Campylobacter jejuni adalah bakteri spiral yang menjadi salah satu penyebab utama diare di seluruh dunia. Bakteri ini seringkali ditemukan pada hewan ternak seperti unggas, sapi, dan babi, serta dapat mencemari makanan dan air jika tidak ditangani dengan benar.

Infeksi C. jejuni, yang dikenal sebagai campylobacteriosis, umumnya terjadi melalui konsumsi makanan mentah atau kurang matang, terutama unggas. Selain itu, air yang terkontaminasi dan kontak dengan hewan peliharaan yang terinfeksi juga dapat menjadi sumber penularan bakteri ini.

Gejala infeksi C. jejuni biasanya muncul 2 hingga 5 hari setelah terpapar bakteri. Gejala yang paling umum adalah diare (seringkali berdarah), sakit perut, kram, demam, mual, dan muntah. Pada sebagian besar kasus, penyakit ini berlangsung sekitar satu minggu.

Meskipun sebagian besar infeksi C. jejuni bersifat ringan dan sembuh dengan sendirinya, komplikasi serius terkadang dapat terjadi. Beberapa komplikasi yang mungkin timbul meliputi sindrom Guillain-Barré (kelumpuhan sementara), artritis reaktif (peradangan sendi), dan sindrom iritasi usus besar.

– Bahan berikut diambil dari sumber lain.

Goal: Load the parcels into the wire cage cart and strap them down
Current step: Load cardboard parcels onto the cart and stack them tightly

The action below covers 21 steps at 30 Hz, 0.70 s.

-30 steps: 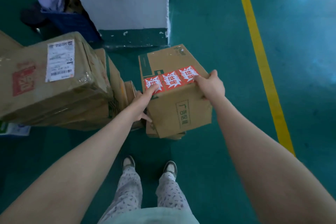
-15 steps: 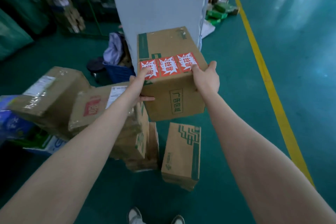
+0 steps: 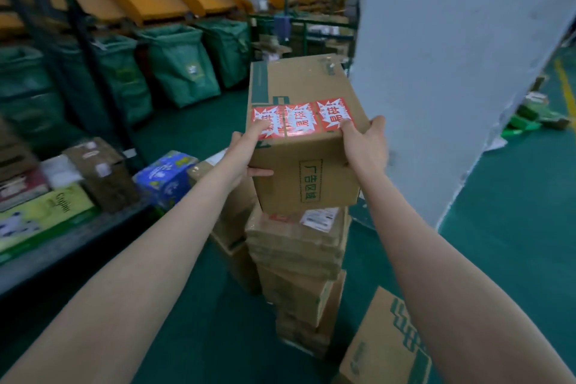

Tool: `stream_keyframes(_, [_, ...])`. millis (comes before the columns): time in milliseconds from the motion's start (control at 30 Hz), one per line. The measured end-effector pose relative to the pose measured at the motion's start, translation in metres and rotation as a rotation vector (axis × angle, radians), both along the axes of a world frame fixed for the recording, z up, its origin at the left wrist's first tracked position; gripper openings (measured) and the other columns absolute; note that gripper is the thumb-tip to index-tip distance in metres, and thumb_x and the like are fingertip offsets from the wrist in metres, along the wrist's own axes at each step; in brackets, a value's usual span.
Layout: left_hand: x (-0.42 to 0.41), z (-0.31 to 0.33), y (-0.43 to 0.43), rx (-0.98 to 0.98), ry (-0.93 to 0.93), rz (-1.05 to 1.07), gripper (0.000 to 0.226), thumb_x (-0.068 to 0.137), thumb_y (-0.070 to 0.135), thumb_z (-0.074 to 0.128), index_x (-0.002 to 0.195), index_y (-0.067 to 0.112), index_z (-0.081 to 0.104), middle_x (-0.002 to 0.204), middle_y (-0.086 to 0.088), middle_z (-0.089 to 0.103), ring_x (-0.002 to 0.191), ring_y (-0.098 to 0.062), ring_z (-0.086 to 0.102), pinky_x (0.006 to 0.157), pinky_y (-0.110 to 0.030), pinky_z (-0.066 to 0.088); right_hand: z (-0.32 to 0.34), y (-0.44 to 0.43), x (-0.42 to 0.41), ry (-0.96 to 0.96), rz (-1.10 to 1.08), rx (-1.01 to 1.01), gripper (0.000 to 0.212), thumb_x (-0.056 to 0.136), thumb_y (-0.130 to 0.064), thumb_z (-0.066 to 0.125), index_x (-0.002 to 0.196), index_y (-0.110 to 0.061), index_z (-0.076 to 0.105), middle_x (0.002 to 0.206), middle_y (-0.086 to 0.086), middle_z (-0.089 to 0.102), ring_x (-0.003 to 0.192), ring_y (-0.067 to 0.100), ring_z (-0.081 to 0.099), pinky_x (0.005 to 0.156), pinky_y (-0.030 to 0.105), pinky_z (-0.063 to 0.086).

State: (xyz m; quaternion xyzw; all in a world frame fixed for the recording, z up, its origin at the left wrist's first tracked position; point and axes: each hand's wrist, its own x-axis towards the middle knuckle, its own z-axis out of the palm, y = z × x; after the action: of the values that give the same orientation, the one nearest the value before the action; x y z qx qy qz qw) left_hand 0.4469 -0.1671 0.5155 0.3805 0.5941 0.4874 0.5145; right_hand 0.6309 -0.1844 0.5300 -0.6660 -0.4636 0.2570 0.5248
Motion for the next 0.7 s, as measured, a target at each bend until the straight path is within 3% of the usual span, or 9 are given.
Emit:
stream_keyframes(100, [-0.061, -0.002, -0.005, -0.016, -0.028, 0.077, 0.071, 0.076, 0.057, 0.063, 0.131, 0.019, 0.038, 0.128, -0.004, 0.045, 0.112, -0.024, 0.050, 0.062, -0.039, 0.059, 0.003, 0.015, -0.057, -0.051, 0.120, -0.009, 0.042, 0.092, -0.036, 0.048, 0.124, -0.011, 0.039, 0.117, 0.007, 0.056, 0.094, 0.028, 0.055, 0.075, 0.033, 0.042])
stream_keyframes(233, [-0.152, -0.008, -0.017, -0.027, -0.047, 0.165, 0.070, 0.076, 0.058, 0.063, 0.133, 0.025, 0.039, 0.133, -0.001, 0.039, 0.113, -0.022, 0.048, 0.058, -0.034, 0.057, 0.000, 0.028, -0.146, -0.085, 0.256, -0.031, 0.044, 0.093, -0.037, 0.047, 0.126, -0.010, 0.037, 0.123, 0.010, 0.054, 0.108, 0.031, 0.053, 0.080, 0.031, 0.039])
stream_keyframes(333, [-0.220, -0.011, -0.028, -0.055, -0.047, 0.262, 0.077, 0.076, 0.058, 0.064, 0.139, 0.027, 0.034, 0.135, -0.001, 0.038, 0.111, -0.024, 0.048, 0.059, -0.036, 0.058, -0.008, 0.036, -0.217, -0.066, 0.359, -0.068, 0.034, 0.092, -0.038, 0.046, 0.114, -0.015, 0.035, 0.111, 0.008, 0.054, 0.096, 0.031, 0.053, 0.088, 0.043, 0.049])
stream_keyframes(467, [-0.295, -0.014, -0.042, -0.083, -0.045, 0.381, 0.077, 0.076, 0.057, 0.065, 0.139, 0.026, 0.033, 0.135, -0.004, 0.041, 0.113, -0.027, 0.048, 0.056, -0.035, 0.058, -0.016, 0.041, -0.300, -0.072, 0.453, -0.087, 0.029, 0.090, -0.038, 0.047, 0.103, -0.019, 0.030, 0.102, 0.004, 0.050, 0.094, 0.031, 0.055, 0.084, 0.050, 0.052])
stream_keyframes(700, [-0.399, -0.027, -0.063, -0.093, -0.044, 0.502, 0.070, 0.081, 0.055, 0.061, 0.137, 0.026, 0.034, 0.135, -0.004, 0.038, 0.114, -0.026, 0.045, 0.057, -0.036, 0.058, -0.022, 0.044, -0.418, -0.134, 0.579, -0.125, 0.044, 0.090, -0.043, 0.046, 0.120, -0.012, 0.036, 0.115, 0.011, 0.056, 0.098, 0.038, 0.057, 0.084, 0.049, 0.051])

Pencegahan adalah kunci utama untuk menghindari infeksi C. jejuni. Beberapa langkah pencegahan yang efektif meliputi memasak daging dan unggas hingga matang sempurna, mencuci tangan secara menyeluruh dengan sabun dan air sebelum dan sesudah menangani makanan, serta menghindari konsumsi susu mentah atau air yang tidak terjamin kebersihannya.

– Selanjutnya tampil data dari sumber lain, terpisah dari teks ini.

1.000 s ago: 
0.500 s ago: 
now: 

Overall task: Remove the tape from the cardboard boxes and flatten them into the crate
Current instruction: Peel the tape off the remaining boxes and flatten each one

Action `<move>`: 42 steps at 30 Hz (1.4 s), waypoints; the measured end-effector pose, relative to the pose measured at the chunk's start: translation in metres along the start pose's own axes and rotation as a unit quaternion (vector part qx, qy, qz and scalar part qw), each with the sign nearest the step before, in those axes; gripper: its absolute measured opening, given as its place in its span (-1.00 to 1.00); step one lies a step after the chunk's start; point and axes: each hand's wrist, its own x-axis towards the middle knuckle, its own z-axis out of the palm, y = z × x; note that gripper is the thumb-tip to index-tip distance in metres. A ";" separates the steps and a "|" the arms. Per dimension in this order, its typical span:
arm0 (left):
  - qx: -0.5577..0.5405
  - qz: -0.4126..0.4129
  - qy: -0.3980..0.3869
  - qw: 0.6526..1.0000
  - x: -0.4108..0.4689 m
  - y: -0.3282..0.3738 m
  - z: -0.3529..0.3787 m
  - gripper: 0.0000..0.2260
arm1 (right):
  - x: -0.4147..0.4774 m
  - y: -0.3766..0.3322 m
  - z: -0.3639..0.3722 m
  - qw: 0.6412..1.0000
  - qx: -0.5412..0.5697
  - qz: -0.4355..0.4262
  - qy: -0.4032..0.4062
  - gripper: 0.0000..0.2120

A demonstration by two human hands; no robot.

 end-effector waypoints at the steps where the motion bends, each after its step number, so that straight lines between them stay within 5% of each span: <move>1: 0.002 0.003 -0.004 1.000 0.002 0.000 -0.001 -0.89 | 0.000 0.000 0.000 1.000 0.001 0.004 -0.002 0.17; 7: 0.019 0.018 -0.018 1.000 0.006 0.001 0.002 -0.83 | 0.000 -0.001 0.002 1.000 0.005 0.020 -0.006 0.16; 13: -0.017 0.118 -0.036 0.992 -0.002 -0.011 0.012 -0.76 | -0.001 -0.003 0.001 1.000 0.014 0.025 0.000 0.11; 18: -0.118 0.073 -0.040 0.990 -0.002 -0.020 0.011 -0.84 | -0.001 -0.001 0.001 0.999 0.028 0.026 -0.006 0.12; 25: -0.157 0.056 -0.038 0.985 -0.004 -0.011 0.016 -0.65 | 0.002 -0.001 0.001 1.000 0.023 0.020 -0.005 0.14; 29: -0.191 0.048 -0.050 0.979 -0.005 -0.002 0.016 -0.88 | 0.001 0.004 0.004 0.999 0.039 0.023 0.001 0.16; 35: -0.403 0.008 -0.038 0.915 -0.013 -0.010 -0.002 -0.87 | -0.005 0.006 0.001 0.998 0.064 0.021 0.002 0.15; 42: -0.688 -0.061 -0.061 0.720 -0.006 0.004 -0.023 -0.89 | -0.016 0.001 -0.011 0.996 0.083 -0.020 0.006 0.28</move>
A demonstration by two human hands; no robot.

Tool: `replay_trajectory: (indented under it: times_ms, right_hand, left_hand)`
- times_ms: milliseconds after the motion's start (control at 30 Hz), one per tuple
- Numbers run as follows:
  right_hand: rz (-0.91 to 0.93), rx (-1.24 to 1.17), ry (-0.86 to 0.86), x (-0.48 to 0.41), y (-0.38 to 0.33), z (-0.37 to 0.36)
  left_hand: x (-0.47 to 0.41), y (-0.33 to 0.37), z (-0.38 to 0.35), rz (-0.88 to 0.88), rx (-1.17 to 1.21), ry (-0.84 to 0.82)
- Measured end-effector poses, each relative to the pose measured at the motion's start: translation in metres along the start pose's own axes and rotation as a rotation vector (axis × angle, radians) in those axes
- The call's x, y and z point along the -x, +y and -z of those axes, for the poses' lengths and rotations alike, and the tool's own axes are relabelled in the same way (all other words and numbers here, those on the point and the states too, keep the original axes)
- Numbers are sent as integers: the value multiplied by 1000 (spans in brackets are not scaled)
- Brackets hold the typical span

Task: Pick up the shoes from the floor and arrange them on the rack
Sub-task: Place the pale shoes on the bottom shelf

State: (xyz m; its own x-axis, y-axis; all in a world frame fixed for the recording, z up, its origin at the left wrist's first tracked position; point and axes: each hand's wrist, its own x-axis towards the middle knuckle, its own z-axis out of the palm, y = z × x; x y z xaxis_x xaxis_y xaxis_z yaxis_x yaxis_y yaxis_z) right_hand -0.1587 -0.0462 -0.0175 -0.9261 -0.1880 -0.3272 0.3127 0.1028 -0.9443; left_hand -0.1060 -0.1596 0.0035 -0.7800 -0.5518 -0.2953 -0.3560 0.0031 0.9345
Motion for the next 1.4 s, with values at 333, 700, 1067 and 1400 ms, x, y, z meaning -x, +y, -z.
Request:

Selain itu, penting untuk mencegah kontaminasi silang di dapur dengan menggunakan talenan dan peralatan yang berbeda untuk makanan mentah dan matang. Mencuci buah dan sayuran dengan bersih juga merupakan langkah penting dalam mencegah infeksi bakteri ini.

Jika Anda mengalami gejala-gejala yang mencurigakan setelah mengonsumsi makanan yang berisiko atau terpapar sumber kontaminasi lainnya, segera konsultasikan dengan dokter. Dokter dapat melakukan diagnosis melalui pemeriksaan sampel tinja dan memberikan penanganan yang sesuai untuk mencegah komplikasi lebih lanjut.

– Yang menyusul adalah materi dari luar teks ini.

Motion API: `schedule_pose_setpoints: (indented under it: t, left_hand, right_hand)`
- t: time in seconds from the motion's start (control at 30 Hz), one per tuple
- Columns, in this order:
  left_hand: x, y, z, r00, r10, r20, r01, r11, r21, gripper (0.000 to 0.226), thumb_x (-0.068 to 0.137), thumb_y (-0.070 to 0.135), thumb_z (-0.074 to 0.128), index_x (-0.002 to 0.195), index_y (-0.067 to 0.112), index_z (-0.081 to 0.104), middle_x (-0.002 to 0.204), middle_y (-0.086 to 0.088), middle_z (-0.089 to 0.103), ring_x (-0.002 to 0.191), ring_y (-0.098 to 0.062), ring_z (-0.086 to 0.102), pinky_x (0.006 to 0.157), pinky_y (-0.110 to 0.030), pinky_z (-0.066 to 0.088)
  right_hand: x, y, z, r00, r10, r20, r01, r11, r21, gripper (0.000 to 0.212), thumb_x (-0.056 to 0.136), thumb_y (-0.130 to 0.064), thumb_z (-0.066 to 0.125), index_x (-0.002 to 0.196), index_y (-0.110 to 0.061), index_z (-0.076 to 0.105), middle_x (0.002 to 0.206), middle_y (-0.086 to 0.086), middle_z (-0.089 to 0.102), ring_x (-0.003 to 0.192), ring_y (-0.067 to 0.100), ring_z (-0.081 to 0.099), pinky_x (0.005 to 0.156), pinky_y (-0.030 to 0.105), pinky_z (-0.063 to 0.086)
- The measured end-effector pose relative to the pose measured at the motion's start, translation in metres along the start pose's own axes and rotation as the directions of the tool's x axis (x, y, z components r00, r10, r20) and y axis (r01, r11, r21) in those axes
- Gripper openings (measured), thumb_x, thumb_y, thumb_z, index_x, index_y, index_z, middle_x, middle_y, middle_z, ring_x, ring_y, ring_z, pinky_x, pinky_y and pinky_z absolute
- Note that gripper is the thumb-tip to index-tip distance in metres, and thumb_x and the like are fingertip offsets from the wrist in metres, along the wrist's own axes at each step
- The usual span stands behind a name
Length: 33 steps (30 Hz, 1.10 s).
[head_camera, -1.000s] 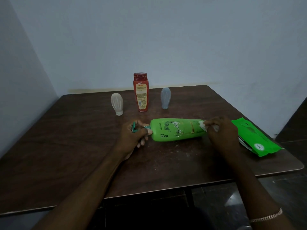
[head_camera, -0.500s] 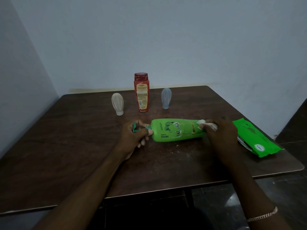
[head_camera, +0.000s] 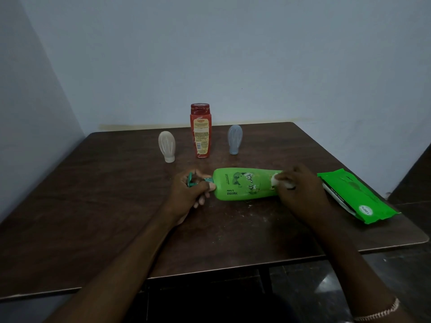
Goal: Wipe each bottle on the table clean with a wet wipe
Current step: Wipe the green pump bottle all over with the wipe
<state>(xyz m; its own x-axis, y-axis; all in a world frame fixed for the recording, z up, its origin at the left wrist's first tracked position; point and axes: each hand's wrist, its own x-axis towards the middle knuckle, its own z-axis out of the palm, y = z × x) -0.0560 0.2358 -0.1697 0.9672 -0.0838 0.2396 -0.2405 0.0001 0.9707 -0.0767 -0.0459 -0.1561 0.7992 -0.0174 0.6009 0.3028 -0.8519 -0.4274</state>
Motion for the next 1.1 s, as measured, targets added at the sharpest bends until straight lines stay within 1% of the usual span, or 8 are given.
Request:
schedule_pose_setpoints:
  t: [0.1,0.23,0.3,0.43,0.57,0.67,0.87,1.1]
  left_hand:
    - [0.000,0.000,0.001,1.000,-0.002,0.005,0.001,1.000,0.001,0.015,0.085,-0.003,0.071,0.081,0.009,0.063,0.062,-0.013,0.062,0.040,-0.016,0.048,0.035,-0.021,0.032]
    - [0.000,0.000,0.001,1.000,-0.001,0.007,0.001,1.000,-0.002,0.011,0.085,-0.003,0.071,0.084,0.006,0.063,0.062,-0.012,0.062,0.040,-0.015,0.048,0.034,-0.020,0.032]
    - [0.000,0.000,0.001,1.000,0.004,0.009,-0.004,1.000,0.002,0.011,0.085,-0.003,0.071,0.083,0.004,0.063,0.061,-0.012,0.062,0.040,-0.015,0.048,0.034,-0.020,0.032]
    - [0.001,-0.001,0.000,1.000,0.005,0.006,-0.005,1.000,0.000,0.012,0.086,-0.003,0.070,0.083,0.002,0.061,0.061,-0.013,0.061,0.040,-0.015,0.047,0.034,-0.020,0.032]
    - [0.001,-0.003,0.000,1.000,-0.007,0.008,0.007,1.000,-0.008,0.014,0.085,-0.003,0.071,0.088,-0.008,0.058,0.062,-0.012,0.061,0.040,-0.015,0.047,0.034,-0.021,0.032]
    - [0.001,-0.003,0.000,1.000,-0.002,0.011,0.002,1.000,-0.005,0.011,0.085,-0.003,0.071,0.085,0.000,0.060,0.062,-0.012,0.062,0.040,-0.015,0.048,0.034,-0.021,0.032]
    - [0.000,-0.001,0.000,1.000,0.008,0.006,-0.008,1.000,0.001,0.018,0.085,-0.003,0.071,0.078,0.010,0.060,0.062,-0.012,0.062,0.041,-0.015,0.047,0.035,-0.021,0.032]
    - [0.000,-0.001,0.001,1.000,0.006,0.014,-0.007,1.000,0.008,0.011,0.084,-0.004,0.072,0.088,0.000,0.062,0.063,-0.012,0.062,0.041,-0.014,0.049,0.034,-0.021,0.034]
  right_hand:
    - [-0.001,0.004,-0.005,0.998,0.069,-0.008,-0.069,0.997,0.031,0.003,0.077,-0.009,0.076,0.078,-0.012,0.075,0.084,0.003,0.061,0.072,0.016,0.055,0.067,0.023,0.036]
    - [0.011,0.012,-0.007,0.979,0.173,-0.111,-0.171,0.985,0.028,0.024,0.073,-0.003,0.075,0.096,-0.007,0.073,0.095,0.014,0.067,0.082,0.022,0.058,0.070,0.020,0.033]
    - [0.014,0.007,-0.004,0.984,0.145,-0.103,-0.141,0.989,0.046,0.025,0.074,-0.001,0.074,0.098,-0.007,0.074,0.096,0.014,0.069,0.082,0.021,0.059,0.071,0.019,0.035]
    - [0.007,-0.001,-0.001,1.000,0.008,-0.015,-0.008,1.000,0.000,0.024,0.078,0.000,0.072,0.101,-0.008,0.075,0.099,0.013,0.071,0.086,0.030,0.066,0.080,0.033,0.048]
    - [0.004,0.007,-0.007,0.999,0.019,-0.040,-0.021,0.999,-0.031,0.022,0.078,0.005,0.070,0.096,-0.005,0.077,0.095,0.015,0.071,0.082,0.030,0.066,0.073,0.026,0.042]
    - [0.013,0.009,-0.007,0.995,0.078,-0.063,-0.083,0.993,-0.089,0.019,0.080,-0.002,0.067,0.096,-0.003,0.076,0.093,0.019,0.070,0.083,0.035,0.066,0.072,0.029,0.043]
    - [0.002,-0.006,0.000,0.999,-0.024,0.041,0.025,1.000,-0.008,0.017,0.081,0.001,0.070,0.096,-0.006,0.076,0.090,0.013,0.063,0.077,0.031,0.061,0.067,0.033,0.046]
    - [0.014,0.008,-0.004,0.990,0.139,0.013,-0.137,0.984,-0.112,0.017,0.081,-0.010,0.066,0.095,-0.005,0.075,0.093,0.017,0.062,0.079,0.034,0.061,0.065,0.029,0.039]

Dengan meningkatkan kesadaran akan Campylobacter jejuni dan menerapkan langkah-langkah pencegahan yang tepat dalam kehidupan sehari-hari, risiko terkena diare akibat bakteri ini dapat diminimalkan. Jaga kebersihan diri dan keamanan pangan untuk melindungi kesehatan Anda dan keluarga.